YOUR INSTRUCTIONS: Your answer should be the lines below from the one with "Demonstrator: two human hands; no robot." to the one with "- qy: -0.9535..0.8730", both included, given again exactly and with nothing added.

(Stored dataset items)

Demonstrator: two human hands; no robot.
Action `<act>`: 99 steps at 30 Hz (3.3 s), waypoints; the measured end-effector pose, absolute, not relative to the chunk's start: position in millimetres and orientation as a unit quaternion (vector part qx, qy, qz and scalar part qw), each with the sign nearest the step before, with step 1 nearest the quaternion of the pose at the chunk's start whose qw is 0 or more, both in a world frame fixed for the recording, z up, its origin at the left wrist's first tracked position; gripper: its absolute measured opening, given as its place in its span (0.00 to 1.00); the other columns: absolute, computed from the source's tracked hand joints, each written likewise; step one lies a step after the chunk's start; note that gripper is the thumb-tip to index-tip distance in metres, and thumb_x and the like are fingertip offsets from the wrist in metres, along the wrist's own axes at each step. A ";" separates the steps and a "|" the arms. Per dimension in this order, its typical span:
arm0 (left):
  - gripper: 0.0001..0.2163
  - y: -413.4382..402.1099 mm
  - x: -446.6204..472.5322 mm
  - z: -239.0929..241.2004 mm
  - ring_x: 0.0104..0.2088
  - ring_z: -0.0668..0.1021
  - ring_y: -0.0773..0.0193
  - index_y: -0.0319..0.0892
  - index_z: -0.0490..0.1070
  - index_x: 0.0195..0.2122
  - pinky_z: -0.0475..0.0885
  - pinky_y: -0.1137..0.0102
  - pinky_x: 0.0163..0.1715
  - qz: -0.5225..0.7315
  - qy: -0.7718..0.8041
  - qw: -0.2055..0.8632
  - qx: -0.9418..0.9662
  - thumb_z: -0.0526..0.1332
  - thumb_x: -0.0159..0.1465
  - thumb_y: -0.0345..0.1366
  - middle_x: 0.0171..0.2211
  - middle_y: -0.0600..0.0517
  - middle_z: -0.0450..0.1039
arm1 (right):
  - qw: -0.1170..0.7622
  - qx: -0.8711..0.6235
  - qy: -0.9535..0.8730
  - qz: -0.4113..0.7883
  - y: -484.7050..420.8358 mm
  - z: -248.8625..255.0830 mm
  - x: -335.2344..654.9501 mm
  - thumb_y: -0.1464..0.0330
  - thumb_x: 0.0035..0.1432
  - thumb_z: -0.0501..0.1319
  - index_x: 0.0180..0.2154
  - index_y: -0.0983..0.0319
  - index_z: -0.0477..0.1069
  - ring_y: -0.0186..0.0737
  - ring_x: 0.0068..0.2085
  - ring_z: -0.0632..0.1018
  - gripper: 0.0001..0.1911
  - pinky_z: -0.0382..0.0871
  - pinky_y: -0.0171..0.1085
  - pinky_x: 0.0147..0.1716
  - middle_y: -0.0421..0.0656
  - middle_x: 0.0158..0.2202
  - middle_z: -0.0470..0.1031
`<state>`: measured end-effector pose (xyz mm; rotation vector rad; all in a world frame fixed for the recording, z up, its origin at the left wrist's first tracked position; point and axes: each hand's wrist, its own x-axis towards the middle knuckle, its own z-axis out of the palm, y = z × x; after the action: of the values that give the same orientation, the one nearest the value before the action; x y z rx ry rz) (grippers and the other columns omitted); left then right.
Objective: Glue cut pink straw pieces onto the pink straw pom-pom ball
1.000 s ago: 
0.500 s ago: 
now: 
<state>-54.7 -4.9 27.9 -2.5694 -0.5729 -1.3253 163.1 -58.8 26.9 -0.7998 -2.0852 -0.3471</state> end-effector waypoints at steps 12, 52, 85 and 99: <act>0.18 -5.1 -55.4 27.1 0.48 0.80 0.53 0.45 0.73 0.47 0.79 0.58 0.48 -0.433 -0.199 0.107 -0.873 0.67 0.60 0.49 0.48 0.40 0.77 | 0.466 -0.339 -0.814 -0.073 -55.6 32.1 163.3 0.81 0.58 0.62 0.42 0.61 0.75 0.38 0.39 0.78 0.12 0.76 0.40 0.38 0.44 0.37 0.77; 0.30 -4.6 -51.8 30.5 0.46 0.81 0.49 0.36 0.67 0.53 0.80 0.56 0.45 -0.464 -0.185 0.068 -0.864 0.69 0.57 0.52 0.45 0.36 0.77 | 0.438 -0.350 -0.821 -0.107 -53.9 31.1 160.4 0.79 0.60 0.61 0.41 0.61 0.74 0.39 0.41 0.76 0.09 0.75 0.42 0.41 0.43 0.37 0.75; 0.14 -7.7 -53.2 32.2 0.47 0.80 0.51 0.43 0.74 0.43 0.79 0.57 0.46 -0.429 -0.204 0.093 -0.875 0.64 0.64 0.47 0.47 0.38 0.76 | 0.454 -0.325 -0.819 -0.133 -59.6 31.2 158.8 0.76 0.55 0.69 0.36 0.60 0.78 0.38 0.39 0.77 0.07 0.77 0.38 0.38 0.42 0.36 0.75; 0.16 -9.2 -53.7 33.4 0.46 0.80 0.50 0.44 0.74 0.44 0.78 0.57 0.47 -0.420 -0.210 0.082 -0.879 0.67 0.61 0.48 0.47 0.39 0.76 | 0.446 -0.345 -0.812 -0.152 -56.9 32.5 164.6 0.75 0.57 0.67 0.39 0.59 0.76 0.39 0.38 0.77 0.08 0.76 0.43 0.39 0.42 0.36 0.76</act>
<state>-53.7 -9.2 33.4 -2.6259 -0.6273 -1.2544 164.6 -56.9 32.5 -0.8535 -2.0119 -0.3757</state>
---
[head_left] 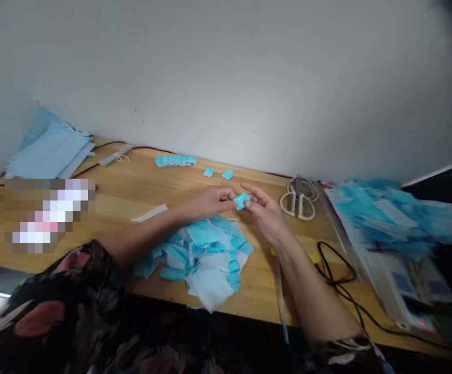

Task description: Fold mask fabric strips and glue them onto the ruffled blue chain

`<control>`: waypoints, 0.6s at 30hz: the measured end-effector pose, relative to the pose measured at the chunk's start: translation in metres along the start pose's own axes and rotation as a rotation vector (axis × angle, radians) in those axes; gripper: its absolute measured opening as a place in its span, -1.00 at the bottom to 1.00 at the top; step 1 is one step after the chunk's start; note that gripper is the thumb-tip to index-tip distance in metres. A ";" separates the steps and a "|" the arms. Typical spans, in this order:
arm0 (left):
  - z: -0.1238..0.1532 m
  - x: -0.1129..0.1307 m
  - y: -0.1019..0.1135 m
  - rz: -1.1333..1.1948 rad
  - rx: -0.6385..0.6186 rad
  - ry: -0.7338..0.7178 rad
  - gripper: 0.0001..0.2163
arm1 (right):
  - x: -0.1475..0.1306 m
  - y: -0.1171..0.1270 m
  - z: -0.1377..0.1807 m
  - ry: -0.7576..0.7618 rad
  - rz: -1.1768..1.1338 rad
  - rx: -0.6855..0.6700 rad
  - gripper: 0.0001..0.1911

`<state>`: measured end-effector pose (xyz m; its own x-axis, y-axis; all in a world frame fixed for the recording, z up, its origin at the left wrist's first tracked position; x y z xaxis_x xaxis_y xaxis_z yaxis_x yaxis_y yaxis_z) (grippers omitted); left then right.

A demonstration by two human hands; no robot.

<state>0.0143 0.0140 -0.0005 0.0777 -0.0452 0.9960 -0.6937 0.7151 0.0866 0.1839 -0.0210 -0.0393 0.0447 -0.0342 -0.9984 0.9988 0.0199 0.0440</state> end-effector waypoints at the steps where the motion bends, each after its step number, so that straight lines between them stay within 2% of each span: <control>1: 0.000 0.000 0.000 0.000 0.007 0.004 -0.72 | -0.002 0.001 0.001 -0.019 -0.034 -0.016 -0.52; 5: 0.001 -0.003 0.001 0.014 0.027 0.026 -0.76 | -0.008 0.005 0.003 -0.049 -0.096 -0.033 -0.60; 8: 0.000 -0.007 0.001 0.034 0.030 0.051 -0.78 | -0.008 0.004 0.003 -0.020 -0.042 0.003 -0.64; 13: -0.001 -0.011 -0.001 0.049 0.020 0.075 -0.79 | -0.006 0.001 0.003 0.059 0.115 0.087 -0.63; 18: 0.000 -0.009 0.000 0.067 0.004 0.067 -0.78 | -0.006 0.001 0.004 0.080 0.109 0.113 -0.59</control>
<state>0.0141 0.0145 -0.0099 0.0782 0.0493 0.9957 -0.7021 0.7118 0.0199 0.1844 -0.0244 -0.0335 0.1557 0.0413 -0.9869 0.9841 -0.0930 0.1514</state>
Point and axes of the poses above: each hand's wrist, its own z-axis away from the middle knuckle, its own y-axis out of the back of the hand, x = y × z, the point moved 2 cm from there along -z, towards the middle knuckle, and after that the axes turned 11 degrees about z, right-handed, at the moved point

ANSWER:
Demonstrator: two human hands; no robot.
Action `<act>`: 99 steps at 30 Hz (3.3 s), waypoints; the measured end-effector pose, absolute, not relative to the chunk's start: position in millimetres and orientation as a unit quaternion (vector part qx, qy, qz and scalar part qw), each with the sign nearest the step before, with step 1 nearest the quaternion of the pose at the chunk's start whose qw is 0 or more, both in a world frame fixed for the recording, z up, its origin at the left wrist's first tracked position; gripper: its absolute measured opening, given as its place in its span (0.00 to 1.00); the other columns: absolute, computed from the source's tracked hand joints, each written likewise; step one lies a step after the chunk's start; note that gripper is the thumb-tip to index-tip distance in metres, and thumb_x and the like are fingertip offsets from the wrist in metres, along the wrist's own axes at each step. A ";" separates the steps and a "|" the arms. Per dimension in this order, its typical span:
arm0 (left):
  - gripper: 0.0001..0.2163
  - y: -413.4382..402.1099 mm
  - x: -446.6204..472.5322 mm
  - z: -239.0929..241.2004 mm
  - ring_x: 0.0104..0.2088
  - ring_z: -0.0668..0.1021
  - ring_y: -0.0773..0.0193
  - index_y: -0.0319..0.0892
  - index_z: -0.0490..0.1070
  - index_x: 0.0195..0.2122
  - pinky_z: -0.0475..0.0885
  - pinky_y: -0.1137..0.0102
  - pinky_x: 0.0163..0.1715
  - qz: -0.5225..0.7315
  - qy: -0.7718..0.8041
  - qw: -0.2055..0.8632
  - qx: -0.9418..0.9662
  - thumb_z: -0.0526..0.1332
  - thumb_x: -0.0159..0.1465
  - thumb_y: -0.0345..0.1366
  - middle_x: 0.0171..0.2211
  - middle_y: -0.0600..0.0517
  - middle_z: -0.0450..0.1039
arm1 (right):
  - qw: -0.1170..0.7622
  - qx: -0.8711..0.6235
  - qy: -0.9535..0.8730

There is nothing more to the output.